Podróżowanie z USA na Kubę stało się dużo łatwiejsze po tym, jak w ub. tygodniu internetowy serwis wynajmu mieszkań Airbnb wprowadził do swej oferty ponad tysiąc nieruchomości na tej karaibskiej wyspie. Okazuje się, że zarządzaniem ponad połową z nich zajmuje się zaledwie pięć osób, a wszystko przez słaby dostęp do internetu.
Airbnb poinformowało w czwartek, że wraz z ociepleniem stosunków na linii Waszyngton-Hawana odnotowało wśród amerykańskich użytkowników wzrost o 70 proc. w liczbie internetowych zapytań o mieszkania na Kubie.

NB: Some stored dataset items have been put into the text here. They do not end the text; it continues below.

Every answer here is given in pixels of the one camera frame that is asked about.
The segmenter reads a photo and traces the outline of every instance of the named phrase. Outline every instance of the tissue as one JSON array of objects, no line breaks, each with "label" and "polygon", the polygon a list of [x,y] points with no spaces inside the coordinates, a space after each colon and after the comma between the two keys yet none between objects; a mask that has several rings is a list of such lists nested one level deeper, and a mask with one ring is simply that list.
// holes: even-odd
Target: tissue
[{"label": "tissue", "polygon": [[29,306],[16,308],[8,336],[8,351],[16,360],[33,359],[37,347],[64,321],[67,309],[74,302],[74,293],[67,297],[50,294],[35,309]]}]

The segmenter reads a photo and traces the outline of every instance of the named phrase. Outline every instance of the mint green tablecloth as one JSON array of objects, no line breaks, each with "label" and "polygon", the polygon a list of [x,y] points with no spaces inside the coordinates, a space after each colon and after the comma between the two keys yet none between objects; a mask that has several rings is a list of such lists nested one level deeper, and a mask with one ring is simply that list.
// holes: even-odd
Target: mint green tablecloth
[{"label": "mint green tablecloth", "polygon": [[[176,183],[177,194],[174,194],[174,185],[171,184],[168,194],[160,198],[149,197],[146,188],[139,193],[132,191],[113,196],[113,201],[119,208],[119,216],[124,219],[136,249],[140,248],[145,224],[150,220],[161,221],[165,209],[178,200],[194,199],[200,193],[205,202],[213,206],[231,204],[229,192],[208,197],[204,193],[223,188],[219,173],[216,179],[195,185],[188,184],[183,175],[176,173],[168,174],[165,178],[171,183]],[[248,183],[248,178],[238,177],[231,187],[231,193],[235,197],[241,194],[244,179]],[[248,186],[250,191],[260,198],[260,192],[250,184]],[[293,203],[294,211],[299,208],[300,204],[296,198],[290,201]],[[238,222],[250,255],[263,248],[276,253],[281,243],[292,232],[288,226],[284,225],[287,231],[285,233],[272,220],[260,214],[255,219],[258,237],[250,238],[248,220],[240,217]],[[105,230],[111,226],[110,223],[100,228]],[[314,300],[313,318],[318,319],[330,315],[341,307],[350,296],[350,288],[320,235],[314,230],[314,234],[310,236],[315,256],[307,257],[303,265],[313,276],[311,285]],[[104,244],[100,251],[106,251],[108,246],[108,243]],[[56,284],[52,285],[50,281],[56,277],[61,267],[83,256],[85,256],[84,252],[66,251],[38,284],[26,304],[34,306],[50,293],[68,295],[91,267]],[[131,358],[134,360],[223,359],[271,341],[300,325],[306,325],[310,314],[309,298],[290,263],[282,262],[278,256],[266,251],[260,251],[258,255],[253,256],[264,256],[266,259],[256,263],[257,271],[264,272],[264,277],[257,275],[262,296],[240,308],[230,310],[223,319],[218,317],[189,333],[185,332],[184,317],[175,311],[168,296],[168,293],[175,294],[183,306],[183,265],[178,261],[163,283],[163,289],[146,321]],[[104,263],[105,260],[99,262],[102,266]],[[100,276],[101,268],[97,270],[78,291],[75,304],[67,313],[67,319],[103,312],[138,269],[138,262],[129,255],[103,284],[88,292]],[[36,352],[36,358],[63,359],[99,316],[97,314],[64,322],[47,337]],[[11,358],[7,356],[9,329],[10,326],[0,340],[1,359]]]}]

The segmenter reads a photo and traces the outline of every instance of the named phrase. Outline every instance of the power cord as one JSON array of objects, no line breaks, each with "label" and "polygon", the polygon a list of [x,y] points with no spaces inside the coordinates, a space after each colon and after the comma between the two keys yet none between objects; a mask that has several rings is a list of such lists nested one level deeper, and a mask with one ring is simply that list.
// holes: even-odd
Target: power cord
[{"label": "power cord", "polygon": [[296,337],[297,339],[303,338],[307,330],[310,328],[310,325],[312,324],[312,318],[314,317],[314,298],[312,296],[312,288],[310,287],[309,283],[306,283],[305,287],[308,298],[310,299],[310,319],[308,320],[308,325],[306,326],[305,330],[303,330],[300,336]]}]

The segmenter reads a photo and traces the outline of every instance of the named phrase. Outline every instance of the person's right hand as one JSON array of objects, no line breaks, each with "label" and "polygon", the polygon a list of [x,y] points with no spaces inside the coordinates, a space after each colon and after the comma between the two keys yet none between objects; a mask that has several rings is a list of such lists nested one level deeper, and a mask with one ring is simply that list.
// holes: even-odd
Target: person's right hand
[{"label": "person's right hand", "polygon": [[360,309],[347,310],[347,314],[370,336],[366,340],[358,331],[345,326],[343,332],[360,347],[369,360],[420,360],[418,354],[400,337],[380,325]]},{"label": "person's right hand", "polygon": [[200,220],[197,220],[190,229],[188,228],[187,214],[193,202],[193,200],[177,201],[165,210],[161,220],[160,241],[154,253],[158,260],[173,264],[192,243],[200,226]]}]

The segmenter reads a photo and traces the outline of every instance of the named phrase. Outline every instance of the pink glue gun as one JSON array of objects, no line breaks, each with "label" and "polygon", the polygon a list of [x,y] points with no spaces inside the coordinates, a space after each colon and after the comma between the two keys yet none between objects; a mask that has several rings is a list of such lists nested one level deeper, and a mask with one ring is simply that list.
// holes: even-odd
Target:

W odpowiedzi na to zapotrzebowanie firma dodała do swojej oferty ponad tysiąc nieruchomości, ale aż za 689 z nich odpowiada tylko pięć osób. Michael oferuje na wynajem 232 nieruchomości, Jorge 172, Fatima 148, Luis 86, a Raul 51.
Nie ma internetu
Airbnb w oficjalnym oświadczeniu wskazało, że niektórzy wynajmujący nie mają dostępu do internetu lub mają go bardzo ograniczony, co zmusza ich do współpracy z tymi, którzy posiadają dostęp do sieci. To właśnie oni przyjmują rezerwację od osób, chcących odwiedzić wyspę i stają się w ten sposób pośrednikami w transakcji. - Dostęp do internetu na Kubie wciąż jest utrudniony, ale postaramy się zarządzać. Wszystko to zmieni się kiedyś w przyszłości - mówi Fatima. Model stosowany na Kubie może teraz być skopiowany na innych rynkach wschodzących, gdzie dostęp do internetu oraz znajomość produktów takich jak Airbnb jest mniej powszechny. Rzeczniczka serwisu podkreśla, że "każdy rynek jest wyjątkowy".
Założone w sierpniu 2008 roku z siedzibą główną w San Francisco, Kalifornia, Airbnb to rynek społeczności służący publikowaniu ofert, dotyczących interesujących miejsc pobytu na całym świecie poprzez internet stacjonarny lub urządzenia mobilne.